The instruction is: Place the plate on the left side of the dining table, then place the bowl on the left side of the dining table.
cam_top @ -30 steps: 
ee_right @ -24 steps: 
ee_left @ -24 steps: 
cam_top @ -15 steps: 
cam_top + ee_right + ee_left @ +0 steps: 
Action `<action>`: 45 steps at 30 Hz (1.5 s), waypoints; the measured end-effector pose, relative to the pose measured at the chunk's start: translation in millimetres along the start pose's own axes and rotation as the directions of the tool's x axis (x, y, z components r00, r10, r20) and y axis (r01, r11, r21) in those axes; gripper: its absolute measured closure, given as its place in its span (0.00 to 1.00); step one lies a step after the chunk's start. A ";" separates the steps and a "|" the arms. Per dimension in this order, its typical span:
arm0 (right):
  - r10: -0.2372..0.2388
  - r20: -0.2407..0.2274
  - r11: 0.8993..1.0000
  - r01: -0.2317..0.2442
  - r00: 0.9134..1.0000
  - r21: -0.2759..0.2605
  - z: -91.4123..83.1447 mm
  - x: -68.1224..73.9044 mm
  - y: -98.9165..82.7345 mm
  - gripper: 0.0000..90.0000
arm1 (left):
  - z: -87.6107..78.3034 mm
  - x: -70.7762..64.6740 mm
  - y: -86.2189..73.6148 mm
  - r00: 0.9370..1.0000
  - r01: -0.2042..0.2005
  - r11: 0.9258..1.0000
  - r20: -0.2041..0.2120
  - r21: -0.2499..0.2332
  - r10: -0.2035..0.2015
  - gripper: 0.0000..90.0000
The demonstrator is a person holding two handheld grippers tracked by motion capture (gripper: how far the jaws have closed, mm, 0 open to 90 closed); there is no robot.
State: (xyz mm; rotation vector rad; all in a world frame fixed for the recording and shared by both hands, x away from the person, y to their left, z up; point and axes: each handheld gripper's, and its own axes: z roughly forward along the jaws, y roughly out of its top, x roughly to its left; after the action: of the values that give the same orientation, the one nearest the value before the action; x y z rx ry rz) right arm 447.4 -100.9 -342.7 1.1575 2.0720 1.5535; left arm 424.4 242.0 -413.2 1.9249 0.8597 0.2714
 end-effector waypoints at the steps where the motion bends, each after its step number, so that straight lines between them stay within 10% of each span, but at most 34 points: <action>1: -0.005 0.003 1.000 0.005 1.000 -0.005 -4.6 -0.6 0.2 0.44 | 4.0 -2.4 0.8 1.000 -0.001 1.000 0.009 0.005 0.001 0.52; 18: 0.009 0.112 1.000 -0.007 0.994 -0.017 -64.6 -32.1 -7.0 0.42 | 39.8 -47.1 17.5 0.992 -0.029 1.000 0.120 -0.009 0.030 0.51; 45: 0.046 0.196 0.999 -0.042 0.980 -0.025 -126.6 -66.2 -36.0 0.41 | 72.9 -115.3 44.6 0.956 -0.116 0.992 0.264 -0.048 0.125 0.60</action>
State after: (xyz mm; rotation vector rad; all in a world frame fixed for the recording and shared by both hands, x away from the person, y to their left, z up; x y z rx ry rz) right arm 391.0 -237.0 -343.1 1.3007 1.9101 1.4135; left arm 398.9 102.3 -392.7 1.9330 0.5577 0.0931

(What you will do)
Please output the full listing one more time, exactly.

(Answer to this task)
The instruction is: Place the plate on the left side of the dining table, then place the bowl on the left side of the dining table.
cam_top @ -30 steps: 
ee_right @ -24 steps: 
ee_left @ -24 steps: 
cam_top @ -15 steps: 
cam_top + ee_right + ee_left @ +0 steps: 
Action `<action>`: 45 steps at 30 Hz (1.5 s), waypoints; the measured end-effector pose, relative to the pose measured at the chunk's start: translation in millimetres along the start pose's own axes and rotation as the directions of the tool's x axis (x, y, z components r00, r10, r20) and y axis (r01, r11, r21) in those axes; gripper: its absolute measured closure, given as its place in its span (0.00 to 1.00); step one lies a step after the chunk's start. A ";" separates the steps and a "|" the arms. Per dimension in this order, its typical span:
arm0 (right):
  - r10: -0.2372..0.2388
  - r20: -0.2407..0.2274
  - r11: 0.8993..1.0000
  - r01: -0.2317..0.2442
  - r00: 0.9134..1.0000
  - r21: -0.2759..0.2605
  - z: -91.4123..83.1447 mm
  - x: -68.1224..73.9044 mm
  - y: -98.9165..82.7345 mm
  - gripper: 0.0000..90.0000
arm1 (left):
  - z: -87.6107..78.3034 mm
  - x: -70.7762..64.6740 mm
  - y: -86.2189..73.6148 mm
  - r00: 0.9370..1.0000
  - r01: -0.2042..0.2005
  - r11: 0.9258..1.0000
  - r20: -0.2041..0.2120
  - r21: -0.2499..0.2332
  - r10: -0.2035..0.2015
  - gripper: 0.0000..90.0000
The demonstrator is a person holding two handheld grippers tracked by motion capture (gripper: how far the jaws have closed, mm, 0 open to 90 closed); there is no robot.
State: (xyz mm; rotation vector rad; all in a world frame fixed for the recording and shared by both hands, x away from the person, y to their left, z up; point and axes: each handheld gripper's, and its own axes: z roughly forward along the jaws, y roughly out of its top, x roughly to its left; after the action: of the values that give the same orientation, the one nearest the value before the action; x y z rx ry rz) right arm 447.4 -100.9 -342.7 1.1575 2.0720 1.5535; left arm 424.4 242.0 -413.2 1.9249 0.8597 0.2714
 end-effector waypoints at the steps where the motion bends, each after its step number, so that straight lines between them stay within 10% of each span, but at most 34 points: <action>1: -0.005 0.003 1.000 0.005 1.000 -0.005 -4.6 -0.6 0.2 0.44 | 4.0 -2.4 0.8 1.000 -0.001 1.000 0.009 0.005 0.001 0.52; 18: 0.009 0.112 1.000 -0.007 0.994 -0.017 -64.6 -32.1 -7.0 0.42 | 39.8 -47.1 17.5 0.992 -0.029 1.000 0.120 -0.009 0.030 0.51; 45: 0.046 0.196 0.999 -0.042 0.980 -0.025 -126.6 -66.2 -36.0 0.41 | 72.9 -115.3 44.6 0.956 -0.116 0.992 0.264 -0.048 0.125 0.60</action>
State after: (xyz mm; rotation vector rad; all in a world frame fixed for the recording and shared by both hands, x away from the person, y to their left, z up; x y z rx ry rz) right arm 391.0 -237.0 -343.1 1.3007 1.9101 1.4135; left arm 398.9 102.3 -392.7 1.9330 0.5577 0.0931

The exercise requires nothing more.